弊社においては、専門の部署がない中でもなんとか健康管理に力を入れて、きちんと役割を確立させることができている、これからもやっていきたいという状況です。
今年度もホワイト500の調査票の回答に対応中かと思いますが、社員を巻き込んで頑張ってイケたらいいなと思っています。このセミナーに来られた皆さんも一緒に健康経営頑張っていく気持ちでやれたらと思っています。

質疑応答:健康経営についてさらに深ぼった施策をお聞きします

健康経営をはじめるにあたり最初に取り組んだことは何でしょうか?

経営トップから健康経営宣言をしてもらいました。経営層を巻き込んで前者として取り組むことかなと思います。
細かいところで言えば提出根拠となるデータをどの様に管理しているかを把握したことは、はじめに行いました。

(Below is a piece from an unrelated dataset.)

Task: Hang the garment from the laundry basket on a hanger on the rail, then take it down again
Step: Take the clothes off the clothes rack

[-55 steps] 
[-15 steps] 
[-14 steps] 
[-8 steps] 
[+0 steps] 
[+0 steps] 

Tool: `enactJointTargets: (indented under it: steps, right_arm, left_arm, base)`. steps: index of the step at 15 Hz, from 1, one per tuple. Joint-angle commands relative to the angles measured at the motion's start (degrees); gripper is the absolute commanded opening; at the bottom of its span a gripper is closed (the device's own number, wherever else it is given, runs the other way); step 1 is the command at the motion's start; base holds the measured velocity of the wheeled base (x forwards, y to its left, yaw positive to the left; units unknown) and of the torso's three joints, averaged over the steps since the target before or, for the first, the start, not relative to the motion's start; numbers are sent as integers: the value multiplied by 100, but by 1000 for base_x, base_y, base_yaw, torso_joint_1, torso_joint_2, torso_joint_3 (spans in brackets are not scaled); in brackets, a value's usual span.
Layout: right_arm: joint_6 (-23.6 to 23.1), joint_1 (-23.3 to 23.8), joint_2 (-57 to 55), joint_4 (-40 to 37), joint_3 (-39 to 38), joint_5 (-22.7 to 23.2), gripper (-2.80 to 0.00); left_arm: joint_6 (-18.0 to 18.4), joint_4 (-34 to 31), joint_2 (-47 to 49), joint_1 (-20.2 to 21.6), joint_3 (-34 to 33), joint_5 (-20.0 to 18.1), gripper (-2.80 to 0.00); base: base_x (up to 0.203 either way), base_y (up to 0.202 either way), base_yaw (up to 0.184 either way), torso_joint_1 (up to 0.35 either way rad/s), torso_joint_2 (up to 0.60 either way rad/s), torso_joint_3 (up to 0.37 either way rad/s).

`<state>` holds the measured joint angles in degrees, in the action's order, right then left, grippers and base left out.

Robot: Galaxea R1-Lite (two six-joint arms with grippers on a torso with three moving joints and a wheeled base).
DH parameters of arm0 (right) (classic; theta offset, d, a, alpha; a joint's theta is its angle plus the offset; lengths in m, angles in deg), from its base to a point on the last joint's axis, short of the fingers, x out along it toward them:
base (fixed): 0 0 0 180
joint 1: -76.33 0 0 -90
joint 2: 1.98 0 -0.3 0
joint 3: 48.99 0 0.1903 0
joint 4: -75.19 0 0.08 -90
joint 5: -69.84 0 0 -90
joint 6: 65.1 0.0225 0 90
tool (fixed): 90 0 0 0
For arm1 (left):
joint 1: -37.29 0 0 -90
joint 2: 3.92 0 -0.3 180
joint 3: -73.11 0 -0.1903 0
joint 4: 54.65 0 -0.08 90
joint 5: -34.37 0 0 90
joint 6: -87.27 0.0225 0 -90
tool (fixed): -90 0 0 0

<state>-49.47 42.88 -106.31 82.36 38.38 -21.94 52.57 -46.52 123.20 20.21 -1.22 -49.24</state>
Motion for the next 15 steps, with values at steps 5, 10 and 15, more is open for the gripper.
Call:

健康経営優良法人の取得を継続するために必要なことはなんですか?

大きく2つの要素があるかなと思います。
1つ目は既存の課題に関して中長期的に取り組んでいくことです。やはり経営層を巻き込んでいくこと、そして目標を定量化できれば誰に対して何をすべきかも明確化できるのでは、と思います。
特にJFEグループは定量的な中長期的な課題は作成しておりまして、数値を把握分析し継続的に対応している状況です。
2つ目に新しい課題施策を検討して対応していくことかと思います。常に社内や社会の課題に目をむけることで自社でできることを考えていくことができると思っています。
現状では社員の喫煙率が高いことが課題になっており、2019年11月から禁煙外来に通うための費用補助の施策を開始しています。
ホワイト500の観点でいくと、それ自体が目的になってはいけないと思っていますが目標をみつけるための指標の一つとして取り組めているので、新しい課題を見つけていくことは大事かなと思って進めています。

禁煙外来のところ、非常に良い取り組みだなと思っています。今の所ですが、2022年度の健康経営では禁煙・分煙対策が義務になると言われています。そういった意味でもかなり良い施策だなと思っています。毎年新しいことを取り組み続けると伺っていますが、何かを新しく始めるというのはお金も必要でしょうし、アイデアを出して納得させてやっていくところの難しさもあると思います。担当者さんの中でも困られている方が多いかと思うのですが、お二人の中で新しいことを取り組むときの進め方のコツがあれば教えていただきたい。

禁煙外来については法令の対応に近いものがあるのかなと思っています。今年の4月に法改正があったということもありますが、マストになる前にやらないと遅いのかなと個人的には思っているところです。
禁煙外来というのはもともと会社としては課題があったものの、世の中でも大きな課題になっているというところを含めて、経営を巻き込むにあたっては十分な理由になり得るかなと。そこの情報収集とやるべきという部分を伝えるということがプロセスと中には絶対に必要になるかと思います。
その後は社員に対してどのようにアプローチするか。こちらのほうが難しいかなと思いちょっと禁煙外来は頭を悩ませております。

改めて最後の一言をお願いします。

他社様の事例を取り入れながら、特に自社に合うようなところをどんどんと取り組んで新しい施策をしてきたのがいままでの歩みになります。皆様の参考になればと思っていますので引き続きよろしくお願いいたします。ありがとうございました。